------ Raw data ------

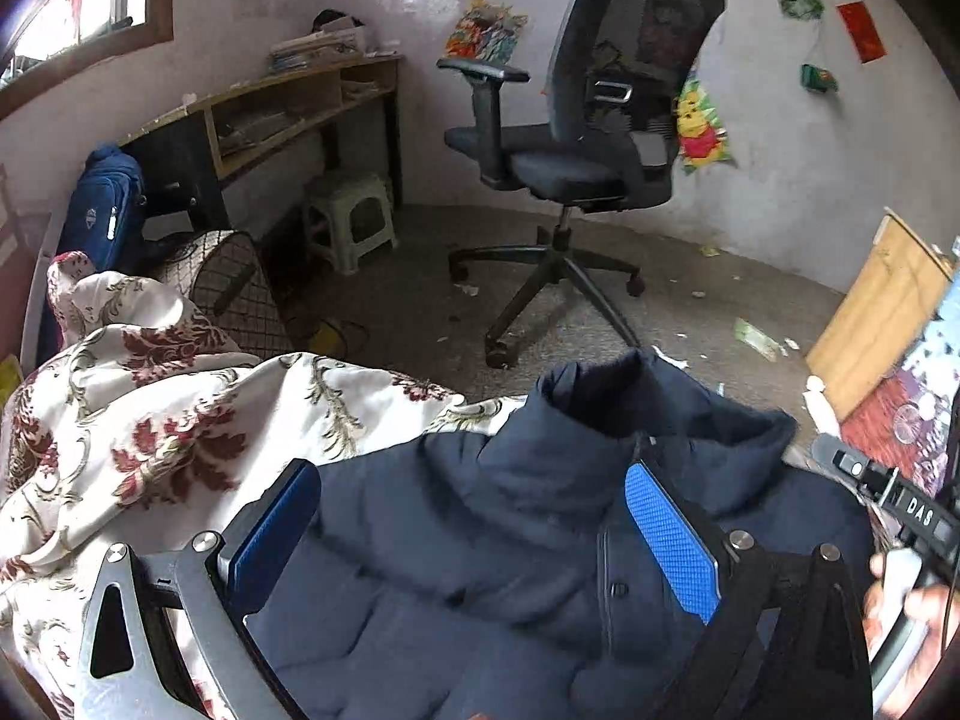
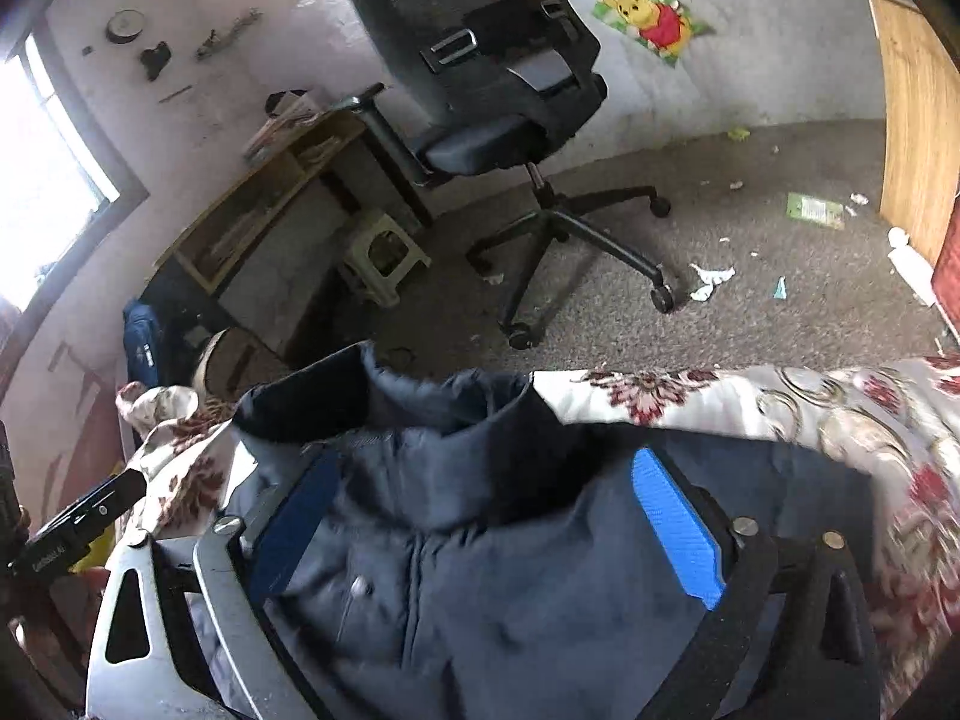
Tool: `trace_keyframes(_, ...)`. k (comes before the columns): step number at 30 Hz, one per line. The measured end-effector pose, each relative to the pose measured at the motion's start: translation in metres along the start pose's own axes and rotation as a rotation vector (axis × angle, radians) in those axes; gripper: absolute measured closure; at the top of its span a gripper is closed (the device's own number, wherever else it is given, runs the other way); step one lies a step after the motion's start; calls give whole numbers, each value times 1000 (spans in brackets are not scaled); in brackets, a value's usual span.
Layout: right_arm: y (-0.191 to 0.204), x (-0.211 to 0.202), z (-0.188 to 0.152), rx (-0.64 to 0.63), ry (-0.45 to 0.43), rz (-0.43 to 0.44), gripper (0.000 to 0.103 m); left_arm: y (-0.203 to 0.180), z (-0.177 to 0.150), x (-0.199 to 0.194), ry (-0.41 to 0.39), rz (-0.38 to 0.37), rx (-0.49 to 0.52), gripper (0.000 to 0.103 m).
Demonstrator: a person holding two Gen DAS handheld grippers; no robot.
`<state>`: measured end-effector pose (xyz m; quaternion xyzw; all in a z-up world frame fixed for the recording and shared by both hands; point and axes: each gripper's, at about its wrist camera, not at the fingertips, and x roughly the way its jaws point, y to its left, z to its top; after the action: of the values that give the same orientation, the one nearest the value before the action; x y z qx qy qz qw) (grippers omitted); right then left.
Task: Fold large clothes
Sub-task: 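Grasp the jacket edge with the left tool while the right tool grasps the other edge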
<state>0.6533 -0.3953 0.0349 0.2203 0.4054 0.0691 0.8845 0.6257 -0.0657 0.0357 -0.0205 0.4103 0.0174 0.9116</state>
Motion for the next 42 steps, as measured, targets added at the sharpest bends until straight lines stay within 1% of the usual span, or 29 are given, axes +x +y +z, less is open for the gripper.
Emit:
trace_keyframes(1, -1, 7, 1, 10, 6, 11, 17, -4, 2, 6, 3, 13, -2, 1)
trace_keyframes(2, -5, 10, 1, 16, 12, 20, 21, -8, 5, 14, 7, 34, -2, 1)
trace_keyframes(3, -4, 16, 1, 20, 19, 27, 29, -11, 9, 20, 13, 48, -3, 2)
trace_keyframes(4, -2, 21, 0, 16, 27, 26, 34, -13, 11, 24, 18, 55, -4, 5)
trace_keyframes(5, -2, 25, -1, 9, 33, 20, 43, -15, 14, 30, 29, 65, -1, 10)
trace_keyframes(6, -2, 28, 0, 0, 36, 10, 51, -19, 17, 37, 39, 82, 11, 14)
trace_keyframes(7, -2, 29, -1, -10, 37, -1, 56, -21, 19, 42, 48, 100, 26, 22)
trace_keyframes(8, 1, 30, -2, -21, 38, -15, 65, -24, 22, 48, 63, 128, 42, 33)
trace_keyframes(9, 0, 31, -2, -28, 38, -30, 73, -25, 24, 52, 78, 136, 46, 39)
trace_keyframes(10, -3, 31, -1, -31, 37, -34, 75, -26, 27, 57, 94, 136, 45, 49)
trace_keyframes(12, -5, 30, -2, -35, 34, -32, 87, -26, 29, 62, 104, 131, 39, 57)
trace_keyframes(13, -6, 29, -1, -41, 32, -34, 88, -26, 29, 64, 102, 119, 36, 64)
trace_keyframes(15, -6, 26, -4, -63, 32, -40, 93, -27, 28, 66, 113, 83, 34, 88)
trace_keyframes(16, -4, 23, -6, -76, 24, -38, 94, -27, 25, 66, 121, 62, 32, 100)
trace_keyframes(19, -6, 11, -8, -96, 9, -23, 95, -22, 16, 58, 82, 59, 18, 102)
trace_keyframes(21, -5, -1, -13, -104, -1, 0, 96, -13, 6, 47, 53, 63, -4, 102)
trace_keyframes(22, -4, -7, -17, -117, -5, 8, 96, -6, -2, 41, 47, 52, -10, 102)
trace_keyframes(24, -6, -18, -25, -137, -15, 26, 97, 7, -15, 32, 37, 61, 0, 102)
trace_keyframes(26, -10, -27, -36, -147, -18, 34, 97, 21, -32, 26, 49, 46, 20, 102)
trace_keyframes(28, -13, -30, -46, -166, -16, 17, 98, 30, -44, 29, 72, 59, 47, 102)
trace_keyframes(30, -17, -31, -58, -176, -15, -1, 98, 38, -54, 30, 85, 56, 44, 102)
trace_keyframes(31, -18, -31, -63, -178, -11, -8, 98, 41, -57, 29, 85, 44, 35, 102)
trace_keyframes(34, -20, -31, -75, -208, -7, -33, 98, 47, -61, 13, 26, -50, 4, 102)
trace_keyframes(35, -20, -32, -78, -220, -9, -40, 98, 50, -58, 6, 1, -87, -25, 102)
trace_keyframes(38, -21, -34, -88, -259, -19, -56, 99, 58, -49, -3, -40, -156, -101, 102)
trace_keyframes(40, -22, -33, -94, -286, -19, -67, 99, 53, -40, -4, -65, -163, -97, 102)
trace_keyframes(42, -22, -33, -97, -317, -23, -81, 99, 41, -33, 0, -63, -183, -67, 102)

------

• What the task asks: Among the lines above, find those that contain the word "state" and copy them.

• Expected answer:
`<state>`: measured end-effector pose (xyz m; quaternion xyzw; all in a z-up world frame fixed for the recording and shared by both hands; point and axes: each gripper's, at about its wrist camera, not at the fingertips, and x roughly the way its jaws point, y to its left, z to its top; after the action: of the values that give the same orientation, the one nearest the value before the action; x y z qx qy qz qw) (grippers omitted); right then left.
<state>0.6533 -0.3953 0.0349 0.2203 0.4054 0.0691 0.8845 0.6257 -0.0657 0.0357 -0.0205 0.4103 0.0174 0.9116</state>

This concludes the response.